The Fifth Day of Christmas
Happy Fifth Day of Christmas!
I’m busy too (the comings! the goings!), and Thursday is New Year’s Eve — and the Seventh Day of Christmas! Get ready to join us on {pretty, happy, funny, real} with your blog post or Instagram on your “Days of Christmas” and how they are going (how about hashtagging it #PHFR12DaysOfChristmas?).
And/or add your favorite posts of the year — we will be doing a post roundup for you from our favorites here on the blog. Do the same with yours! Or if you are doing the Instagram #2015BestNine, link that IG. Let’s see that year’s round-up!
My thoughts are turning to the new year. I would love, love, love to do another series with you, my dear readers. What’s on my mind is two fantastic — and related — books that I read this past year with our St. Greg’s Pocket, and I was thinking that you might want to do the same with yours. (I have to figure out the details — a podcast?

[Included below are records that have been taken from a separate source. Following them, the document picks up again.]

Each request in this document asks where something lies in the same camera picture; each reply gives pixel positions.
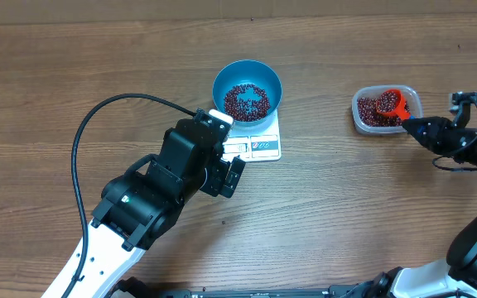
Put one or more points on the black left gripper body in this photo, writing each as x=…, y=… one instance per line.
x=216, y=175

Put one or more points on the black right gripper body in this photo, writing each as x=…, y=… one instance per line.
x=445, y=135

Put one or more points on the red scoop with blue handle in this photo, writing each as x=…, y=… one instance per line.
x=392, y=104

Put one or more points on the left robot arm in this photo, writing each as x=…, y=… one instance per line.
x=139, y=206

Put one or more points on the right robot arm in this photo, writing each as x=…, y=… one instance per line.
x=456, y=275

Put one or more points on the white digital kitchen scale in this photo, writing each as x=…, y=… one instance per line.
x=255, y=142

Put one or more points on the red beans in bowl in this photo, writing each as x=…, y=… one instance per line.
x=246, y=103

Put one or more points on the blue round bowl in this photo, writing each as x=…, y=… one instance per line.
x=247, y=72

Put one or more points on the clear plastic food container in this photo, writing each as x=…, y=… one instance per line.
x=411, y=96

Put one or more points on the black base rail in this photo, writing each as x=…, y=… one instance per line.
x=133, y=288

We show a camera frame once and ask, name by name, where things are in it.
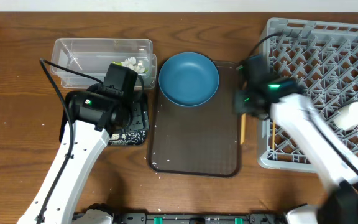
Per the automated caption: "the wooden chopstick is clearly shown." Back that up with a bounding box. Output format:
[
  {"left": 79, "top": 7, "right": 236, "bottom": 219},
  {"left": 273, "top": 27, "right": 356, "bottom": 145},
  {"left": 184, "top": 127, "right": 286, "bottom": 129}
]
[
  {"left": 240, "top": 81, "right": 248, "bottom": 146},
  {"left": 271, "top": 120, "right": 276, "bottom": 151}
]

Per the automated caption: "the pile of white rice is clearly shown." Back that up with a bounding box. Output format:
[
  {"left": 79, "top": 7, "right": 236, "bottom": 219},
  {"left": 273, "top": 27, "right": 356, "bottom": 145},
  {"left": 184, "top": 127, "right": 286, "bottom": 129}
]
[{"left": 109, "top": 131, "right": 147, "bottom": 146}]

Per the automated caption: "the dark blue plate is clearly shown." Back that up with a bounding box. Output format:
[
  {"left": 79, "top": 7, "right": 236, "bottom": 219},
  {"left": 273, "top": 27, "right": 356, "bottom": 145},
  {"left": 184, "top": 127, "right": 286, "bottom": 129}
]
[{"left": 158, "top": 52, "right": 219, "bottom": 107}]

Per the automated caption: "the white cup green inside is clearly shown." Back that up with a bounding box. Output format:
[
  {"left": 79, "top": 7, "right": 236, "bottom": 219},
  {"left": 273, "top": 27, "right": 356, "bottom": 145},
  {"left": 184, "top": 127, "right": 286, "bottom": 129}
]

Periscope? Is two books too many? — but if you want to get a jump, the ones I have in mind are Romano Guardini’s The Spirit of the Liturgy and Pope Benedict/Joseph Ratzinger’s The Spirit of the Liturgy.)
If you don’t have a St. Greg’s Pocket, it would be good to start one (or check that link to see if there is one near you)!

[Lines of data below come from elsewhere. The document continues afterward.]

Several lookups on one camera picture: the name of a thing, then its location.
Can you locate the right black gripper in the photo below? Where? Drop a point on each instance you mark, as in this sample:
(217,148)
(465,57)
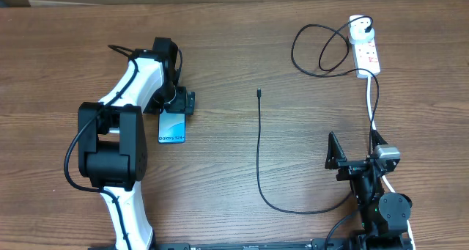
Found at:
(335,160)

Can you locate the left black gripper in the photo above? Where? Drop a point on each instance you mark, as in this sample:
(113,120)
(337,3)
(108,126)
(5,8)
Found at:
(181,102)

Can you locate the blue Galaxy S24 smartphone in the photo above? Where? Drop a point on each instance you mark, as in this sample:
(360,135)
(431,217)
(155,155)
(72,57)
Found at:
(172,128)

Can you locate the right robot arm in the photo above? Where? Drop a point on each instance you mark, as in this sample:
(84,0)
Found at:
(384,215)

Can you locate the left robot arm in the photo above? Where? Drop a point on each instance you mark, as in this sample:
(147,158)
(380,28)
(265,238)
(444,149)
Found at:
(111,139)

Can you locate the white charger plug adapter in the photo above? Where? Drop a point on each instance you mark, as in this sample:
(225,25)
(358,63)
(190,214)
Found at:
(361,31)

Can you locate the white power strip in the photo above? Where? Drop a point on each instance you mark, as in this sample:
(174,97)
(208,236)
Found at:
(365,56)

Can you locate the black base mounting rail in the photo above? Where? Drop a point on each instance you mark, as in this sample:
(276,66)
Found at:
(315,244)

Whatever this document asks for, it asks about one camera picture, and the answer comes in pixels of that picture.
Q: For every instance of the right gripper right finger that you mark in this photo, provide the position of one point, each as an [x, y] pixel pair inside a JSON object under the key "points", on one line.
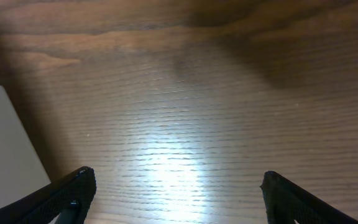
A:
{"points": [[287, 203]]}

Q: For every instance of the white cardboard box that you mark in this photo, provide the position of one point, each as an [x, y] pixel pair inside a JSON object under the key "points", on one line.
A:
{"points": [[21, 171]]}

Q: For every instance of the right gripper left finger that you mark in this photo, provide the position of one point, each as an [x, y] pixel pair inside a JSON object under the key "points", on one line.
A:
{"points": [[67, 200]]}

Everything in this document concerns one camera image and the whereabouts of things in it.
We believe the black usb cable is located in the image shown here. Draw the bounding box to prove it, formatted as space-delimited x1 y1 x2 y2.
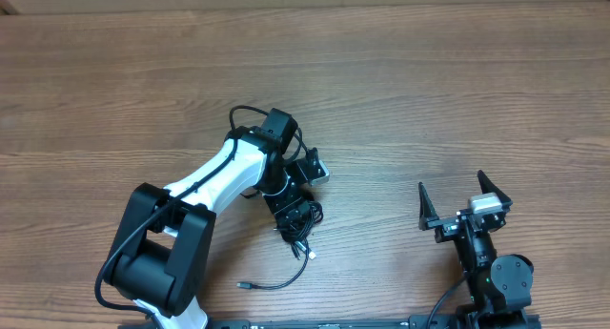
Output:
236 199 325 292

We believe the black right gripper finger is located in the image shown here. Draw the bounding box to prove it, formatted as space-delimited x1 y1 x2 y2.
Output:
477 170 513 209
418 182 439 231

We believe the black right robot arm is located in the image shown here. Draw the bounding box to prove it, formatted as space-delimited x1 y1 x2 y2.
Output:
418 170 541 329

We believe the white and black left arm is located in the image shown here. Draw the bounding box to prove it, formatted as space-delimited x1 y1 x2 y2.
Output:
93 109 330 328

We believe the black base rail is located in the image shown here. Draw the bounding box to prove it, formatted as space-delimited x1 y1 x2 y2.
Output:
204 313 542 329

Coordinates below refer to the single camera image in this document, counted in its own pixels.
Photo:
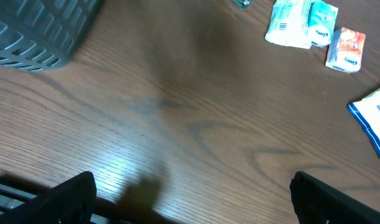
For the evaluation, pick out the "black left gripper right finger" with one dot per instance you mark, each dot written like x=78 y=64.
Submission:
x=317 y=202

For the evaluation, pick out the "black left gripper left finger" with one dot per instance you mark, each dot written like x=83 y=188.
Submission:
x=59 y=202

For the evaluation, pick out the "white blue snack bag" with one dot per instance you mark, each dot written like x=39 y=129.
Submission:
x=367 y=114

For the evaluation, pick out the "orange tissue pack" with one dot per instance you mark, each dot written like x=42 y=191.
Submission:
x=346 y=50

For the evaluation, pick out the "light green wipes pack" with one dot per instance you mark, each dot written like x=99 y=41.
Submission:
x=289 y=23

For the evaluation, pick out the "green tissue pack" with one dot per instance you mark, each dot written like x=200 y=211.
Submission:
x=321 y=23

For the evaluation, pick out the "grey plastic shopping basket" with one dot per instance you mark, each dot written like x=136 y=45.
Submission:
x=37 y=35

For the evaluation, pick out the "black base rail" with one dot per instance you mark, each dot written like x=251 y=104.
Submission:
x=9 y=196

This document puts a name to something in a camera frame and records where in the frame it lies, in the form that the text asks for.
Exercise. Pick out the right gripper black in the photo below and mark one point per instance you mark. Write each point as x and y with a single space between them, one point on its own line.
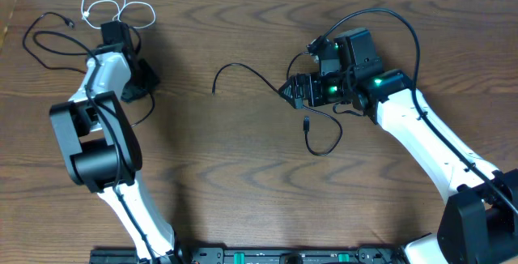
313 81

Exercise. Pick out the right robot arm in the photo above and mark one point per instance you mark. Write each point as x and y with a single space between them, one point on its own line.
479 223

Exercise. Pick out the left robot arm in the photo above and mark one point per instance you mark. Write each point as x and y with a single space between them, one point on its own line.
101 150

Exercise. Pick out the brown cardboard box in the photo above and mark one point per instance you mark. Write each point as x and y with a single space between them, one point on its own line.
7 8

Maria Von Trapp writes about how the time between the Epiphany and Ash Wednesday is so fitting for visiting — just that good, old-fashioned kind of fun gathering of families and/or interested couples. There’s a lull between the holidays and the penitential season — but before outdoor work starts calling our names — when we can enjoy cozy hospitality and friendship.

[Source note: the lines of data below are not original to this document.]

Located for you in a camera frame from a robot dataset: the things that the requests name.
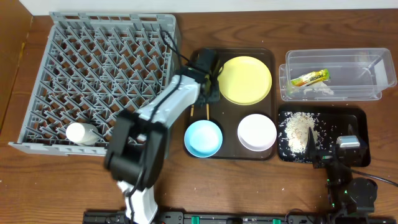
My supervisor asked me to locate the yellow round plate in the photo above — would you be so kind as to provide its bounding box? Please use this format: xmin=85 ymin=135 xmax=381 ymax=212
xmin=218 ymin=56 xmax=272 ymax=106

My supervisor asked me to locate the light blue bowl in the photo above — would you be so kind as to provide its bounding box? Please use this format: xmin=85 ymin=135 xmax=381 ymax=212
xmin=183 ymin=120 xmax=223 ymax=158

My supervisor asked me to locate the green snack wrapper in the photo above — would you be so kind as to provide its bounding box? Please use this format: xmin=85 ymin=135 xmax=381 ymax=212
xmin=291 ymin=69 xmax=330 ymax=86

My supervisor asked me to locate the white cup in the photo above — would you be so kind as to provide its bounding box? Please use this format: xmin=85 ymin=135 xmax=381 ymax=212
xmin=66 ymin=123 xmax=99 ymax=146

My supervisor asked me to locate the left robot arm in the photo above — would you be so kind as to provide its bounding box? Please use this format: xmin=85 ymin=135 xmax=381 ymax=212
xmin=104 ymin=48 xmax=220 ymax=223

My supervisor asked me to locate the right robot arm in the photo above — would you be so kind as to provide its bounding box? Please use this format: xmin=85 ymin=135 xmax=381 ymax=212
xmin=305 ymin=125 xmax=377 ymax=224

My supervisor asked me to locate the black waste tray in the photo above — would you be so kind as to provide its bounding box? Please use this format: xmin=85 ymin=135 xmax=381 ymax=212
xmin=277 ymin=105 xmax=371 ymax=164

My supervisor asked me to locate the spilled rice food waste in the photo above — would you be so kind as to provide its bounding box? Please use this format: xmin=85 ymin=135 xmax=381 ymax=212
xmin=279 ymin=111 xmax=325 ymax=158

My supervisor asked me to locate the dark brown serving tray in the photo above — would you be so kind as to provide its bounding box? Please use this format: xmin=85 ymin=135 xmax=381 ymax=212
xmin=183 ymin=47 xmax=277 ymax=161

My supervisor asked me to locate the clear plastic bin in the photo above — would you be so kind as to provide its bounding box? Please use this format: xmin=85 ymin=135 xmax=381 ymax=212
xmin=279 ymin=48 xmax=397 ymax=101

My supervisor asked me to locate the grey plastic dish rack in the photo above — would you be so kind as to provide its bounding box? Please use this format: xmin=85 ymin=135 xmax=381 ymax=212
xmin=13 ymin=12 xmax=180 ymax=156

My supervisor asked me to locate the black equipment rail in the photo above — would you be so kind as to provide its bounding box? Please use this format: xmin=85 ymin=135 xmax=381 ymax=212
xmin=82 ymin=210 xmax=397 ymax=224

To me, there’s something very heartwarming and encouraging about pondering how even entertaining can be liturgical — that is, can be made to fit into the very rhythm of life — interior, cosmic (the seasons in nature), and religious. We seem to want to gather together anyway, don’t we, in these still short — but lengthening! — days, and it may be that making actual plans with this encouragement in mind will be the tipping point for us to put our thoughts into action.
I’ve found that if there is a book that we friends are reading in common, it makes for wonderful conversation.
Also, we need to craft! I’m hoping to show you a few things I made and think about what would be good to work on in the coming year. Those quilts won’t sew themselves! What are you hoping to make in the new year?